H.L. Mencken said, "Every complex problem has a solution that is simple, direct, and wrong." This sums up the new CMS final rule. The only accurate way to evaluate an OPO's organ donor performance is to determine the number of ventilated deceased patients referred and eliminate those who should be ruled out due to age and disease factors or medical history.

Then, from that much smaller number, look at the percentage of consented donors and the percentage of donors with organs recovered and transplanted.

I cannot speak to the recent performance data of ARORA since I have not been involved in its operations since I retired in 2014. However, during my time there ARORA doubled the number of donors from 2000-2014 and improved the rate of successful transplants from below 50 percent to 80 percent.
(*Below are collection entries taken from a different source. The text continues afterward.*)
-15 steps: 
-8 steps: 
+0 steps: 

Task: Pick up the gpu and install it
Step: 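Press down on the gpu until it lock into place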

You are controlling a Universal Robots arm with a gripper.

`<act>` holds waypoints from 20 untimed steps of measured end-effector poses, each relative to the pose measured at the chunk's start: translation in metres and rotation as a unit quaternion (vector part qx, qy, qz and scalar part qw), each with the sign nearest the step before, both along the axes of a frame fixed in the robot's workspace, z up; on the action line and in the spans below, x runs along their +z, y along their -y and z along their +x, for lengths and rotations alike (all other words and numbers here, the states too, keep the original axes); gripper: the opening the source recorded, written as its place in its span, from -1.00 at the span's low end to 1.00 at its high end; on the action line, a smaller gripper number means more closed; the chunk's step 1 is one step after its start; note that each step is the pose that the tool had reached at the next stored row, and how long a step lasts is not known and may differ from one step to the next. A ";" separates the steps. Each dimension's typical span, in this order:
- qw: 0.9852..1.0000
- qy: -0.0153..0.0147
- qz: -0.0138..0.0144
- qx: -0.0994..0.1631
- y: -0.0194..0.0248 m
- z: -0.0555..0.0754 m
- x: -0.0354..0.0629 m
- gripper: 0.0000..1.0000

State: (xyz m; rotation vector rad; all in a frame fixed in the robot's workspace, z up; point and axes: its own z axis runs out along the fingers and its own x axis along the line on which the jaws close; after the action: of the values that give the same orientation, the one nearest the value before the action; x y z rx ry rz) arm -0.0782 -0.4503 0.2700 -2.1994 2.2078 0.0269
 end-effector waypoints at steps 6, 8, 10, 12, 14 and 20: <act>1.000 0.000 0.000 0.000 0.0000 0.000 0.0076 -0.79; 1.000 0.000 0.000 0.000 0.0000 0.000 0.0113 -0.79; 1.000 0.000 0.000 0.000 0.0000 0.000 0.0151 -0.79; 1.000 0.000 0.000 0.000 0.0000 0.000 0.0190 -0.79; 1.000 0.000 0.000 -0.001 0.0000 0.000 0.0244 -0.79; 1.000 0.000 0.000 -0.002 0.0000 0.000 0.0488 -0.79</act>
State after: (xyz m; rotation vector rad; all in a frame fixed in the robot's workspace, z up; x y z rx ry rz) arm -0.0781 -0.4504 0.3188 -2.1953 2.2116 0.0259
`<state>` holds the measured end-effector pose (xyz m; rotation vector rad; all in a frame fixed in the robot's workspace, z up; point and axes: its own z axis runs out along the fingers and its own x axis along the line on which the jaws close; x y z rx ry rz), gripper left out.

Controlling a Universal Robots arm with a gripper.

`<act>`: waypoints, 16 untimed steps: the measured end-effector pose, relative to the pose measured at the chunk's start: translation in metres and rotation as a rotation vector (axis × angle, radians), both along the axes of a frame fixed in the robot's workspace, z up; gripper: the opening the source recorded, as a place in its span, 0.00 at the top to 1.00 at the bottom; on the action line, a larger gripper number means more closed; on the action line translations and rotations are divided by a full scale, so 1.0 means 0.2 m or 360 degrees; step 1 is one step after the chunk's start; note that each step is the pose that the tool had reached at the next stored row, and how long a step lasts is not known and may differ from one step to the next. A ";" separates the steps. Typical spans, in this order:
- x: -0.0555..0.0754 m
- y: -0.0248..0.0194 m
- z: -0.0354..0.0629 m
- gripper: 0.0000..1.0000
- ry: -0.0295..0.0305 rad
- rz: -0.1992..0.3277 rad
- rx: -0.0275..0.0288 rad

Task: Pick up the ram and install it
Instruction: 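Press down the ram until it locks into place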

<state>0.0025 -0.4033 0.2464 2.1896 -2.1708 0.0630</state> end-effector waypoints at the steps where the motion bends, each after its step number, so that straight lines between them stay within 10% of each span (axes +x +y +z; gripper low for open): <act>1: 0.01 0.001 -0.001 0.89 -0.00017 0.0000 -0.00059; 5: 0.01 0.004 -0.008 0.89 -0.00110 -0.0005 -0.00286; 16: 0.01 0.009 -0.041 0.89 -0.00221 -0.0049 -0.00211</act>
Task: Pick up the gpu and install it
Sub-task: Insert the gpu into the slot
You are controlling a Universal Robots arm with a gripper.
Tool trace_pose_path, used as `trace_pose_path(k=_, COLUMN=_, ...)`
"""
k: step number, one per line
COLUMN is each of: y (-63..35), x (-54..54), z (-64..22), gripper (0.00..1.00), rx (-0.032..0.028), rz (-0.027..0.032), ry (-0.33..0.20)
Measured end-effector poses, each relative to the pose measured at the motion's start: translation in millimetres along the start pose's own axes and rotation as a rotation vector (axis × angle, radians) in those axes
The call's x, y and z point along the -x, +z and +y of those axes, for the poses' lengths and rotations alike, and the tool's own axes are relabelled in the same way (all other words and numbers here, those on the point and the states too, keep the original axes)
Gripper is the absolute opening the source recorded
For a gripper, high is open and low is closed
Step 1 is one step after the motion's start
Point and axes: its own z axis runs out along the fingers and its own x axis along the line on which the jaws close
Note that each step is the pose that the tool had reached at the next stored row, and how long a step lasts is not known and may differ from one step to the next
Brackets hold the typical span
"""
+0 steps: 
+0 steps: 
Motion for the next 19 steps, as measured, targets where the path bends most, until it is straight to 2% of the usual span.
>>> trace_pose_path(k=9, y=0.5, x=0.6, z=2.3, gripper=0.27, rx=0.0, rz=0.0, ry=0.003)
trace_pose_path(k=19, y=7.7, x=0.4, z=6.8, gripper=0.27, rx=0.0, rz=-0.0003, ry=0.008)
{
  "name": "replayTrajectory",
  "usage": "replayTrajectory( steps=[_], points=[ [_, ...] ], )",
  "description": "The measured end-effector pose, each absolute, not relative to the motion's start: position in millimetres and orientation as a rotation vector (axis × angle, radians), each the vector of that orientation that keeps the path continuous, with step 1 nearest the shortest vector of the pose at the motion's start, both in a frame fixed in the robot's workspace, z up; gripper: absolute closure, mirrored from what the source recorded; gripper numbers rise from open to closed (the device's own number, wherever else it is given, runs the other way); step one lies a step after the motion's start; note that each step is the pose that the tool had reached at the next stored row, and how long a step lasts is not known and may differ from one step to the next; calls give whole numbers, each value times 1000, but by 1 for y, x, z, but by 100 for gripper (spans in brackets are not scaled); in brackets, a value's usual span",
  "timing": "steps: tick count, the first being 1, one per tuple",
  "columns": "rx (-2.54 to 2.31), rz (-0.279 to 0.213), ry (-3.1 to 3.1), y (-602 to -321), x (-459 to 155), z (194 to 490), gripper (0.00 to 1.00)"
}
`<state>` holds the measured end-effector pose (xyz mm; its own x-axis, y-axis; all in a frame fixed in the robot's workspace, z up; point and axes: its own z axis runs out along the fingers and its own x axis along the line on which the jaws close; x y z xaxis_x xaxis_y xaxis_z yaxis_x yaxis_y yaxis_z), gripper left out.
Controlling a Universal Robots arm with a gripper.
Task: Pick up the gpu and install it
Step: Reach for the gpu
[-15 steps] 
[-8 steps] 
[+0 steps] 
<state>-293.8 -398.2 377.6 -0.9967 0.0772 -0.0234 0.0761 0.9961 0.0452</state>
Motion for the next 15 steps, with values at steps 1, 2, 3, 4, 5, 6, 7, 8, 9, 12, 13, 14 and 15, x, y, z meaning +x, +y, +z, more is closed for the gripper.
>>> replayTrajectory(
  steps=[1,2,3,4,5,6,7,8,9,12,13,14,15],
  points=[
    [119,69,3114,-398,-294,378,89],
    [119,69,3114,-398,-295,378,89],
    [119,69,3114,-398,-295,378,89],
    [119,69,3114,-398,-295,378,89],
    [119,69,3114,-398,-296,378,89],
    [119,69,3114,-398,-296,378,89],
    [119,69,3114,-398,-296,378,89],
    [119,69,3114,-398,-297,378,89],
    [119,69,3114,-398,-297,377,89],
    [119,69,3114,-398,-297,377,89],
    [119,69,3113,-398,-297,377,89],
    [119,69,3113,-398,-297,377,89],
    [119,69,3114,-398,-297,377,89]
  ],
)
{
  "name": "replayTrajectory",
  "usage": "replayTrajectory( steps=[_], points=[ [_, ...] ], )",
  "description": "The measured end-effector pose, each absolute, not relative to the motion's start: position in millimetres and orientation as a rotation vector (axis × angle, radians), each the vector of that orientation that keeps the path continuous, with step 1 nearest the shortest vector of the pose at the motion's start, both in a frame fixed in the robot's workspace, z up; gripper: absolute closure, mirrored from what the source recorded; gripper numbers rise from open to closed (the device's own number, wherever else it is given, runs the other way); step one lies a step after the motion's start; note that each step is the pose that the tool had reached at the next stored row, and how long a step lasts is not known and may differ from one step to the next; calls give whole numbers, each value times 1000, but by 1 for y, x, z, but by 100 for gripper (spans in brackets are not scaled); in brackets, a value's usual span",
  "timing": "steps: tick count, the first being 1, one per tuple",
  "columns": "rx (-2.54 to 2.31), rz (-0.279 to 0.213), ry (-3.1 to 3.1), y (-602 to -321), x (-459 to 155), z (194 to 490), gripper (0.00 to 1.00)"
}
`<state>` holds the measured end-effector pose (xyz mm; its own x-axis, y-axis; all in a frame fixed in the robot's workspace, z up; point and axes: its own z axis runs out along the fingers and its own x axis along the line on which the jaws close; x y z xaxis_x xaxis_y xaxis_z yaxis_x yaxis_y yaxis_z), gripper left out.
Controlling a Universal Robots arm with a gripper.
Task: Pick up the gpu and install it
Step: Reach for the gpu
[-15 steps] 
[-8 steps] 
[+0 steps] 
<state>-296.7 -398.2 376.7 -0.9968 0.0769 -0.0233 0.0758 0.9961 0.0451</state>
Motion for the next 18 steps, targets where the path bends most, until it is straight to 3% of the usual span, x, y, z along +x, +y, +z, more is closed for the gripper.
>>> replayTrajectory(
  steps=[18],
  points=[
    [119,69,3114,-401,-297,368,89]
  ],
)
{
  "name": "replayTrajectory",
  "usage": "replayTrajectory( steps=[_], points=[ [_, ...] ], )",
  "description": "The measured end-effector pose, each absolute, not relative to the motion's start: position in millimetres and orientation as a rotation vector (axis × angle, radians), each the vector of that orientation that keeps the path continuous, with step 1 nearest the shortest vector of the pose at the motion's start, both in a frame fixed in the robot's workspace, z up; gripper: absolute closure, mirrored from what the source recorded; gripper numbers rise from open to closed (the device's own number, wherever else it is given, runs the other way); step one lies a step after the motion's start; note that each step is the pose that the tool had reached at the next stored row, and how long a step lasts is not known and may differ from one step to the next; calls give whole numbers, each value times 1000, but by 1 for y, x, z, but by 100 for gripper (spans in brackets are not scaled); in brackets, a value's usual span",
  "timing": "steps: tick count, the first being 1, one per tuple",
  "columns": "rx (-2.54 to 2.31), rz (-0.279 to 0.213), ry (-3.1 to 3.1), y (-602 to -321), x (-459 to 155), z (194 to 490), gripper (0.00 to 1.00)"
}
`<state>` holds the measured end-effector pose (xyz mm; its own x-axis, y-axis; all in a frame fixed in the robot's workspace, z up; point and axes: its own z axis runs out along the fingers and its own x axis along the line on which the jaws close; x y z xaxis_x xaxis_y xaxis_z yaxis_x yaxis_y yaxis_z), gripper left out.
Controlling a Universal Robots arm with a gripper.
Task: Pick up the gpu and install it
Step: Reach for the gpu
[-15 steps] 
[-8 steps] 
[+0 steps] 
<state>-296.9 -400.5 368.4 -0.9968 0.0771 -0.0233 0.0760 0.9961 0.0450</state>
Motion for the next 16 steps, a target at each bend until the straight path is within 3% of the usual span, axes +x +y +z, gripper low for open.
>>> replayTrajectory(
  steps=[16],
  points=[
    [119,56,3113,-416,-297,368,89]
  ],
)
ARORA was consistently being ranked in the 75th percentile when compared to its 57 OPO peers at the time I left. Every single organ was aggressively worked for a successful transplant, even if the final outcome was only a one-organ donor.

This new "final rule" implemented by CMS may cause ARORA to be decertified if left in place. When that happens, a much larger OPO will get the opportunity to take over its territory. And people in places like Kansas City or St. Louis or Dallas will be in charge of providing organs to our local transplant programs at UAMS and Children's Hospital.

Those other big-city transplant programs have much larger waiting lists. I would hate to see this affect the placement of organs at our local transplant programs.

Boyd Ward is the former executive director of the Arkansas Regional Organ Recovery Agency Agency, now retired.